Stored data:
● ● ●
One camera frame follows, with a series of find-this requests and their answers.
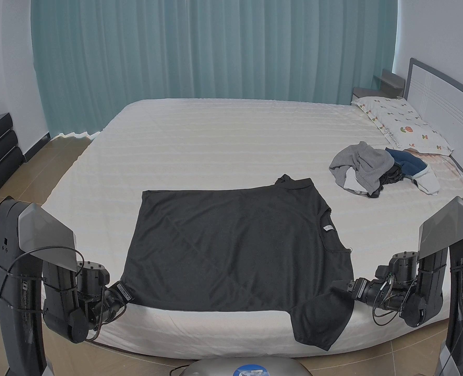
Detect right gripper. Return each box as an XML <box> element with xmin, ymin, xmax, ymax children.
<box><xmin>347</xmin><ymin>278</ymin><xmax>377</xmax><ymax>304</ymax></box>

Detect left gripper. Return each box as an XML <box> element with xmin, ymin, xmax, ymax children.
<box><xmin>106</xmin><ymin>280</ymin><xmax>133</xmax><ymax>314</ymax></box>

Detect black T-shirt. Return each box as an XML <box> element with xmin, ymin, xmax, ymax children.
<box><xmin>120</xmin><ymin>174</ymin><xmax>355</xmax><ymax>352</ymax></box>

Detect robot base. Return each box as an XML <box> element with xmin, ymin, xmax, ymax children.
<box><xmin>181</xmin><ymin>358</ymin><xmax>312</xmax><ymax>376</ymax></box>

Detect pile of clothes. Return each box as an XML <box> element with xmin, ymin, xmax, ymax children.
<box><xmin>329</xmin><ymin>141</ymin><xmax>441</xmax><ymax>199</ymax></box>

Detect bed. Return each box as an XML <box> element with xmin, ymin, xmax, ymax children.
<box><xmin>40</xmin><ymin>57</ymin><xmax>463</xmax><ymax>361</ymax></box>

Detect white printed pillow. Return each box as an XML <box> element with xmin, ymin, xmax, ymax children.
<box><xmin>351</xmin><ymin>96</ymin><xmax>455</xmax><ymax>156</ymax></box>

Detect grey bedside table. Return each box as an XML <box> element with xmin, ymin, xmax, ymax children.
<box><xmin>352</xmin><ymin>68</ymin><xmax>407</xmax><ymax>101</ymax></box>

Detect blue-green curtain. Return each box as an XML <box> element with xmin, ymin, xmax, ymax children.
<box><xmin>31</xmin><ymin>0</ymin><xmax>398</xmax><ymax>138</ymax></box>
● ● ●
ASSIGNMENT
Would you retype the entries above in full, exactly as written, minus the pictures?

PROBLEM SOLUTION
One camera frame follows, with a series of find-this requests and their answers.
Detect right gripper. Return each box as an XML <box> element with xmin, ymin, xmax, ymax children.
<box><xmin>347</xmin><ymin>278</ymin><xmax>377</xmax><ymax>304</ymax></box>

Detect left gripper. Return each box as an XML <box> element with xmin, ymin, xmax, ymax children.
<box><xmin>106</xmin><ymin>280</ymin><xmax>133</xmax><ymax>314</ymax></box>

Detect black T-shirt. Return each box as an XML <box> element with xmin, ymin, xmax, ymax children.
<box><xmin>120</xmin><ymin>174</ymin><xmax>355</xmax><ymax>352</ymax></box>

Detect robot base. Return each box as an XML <box> element with xmin, ymin, xmax, ymax children.
<box><xmin>181</xmin><ymin>358</ymin><xmax>312</xmax><ymax>376</ymax></box>

Detect pile of clothes. Return each box as an XML <box> element with xmin, ymin, xmax, ymax children.
<box><xmin>329</xmin><ymin>141</ymin><xmax>441</xmax><ymax>199</ymax></box>

Detect bed. Return each box as an XML <box> element with xmin, ymin, xmax, ymax children.
<box><xmin>40</xmin><ymin>57</ymin><xmax>463</xmax><ymax>361</ymax></box>

Detect white printed pillow. Return each box as an XML <box> element with xmin, ymin, xmax, ymax children.
<box><xmin>351</xmin><ymin>96</ymin><xmax>455</xmax><ymax>156</ymax></box>

Detect grey bedside table. Return each box as an XML <box> element with xmin, ymin, xmax, ymax children.
<box><xmin>352</xmin><ymin>68</ymin><xmax>407</xmax><ymax>101</ymax></box>

Detect blue-green curtain. Return each box as an XML <box> element with xmin, ymin, xmax, ymax children.
<box><xmin>31</xmin><ymin>0</ymin><xmax>398</xmax><ymax>138</ymax></box>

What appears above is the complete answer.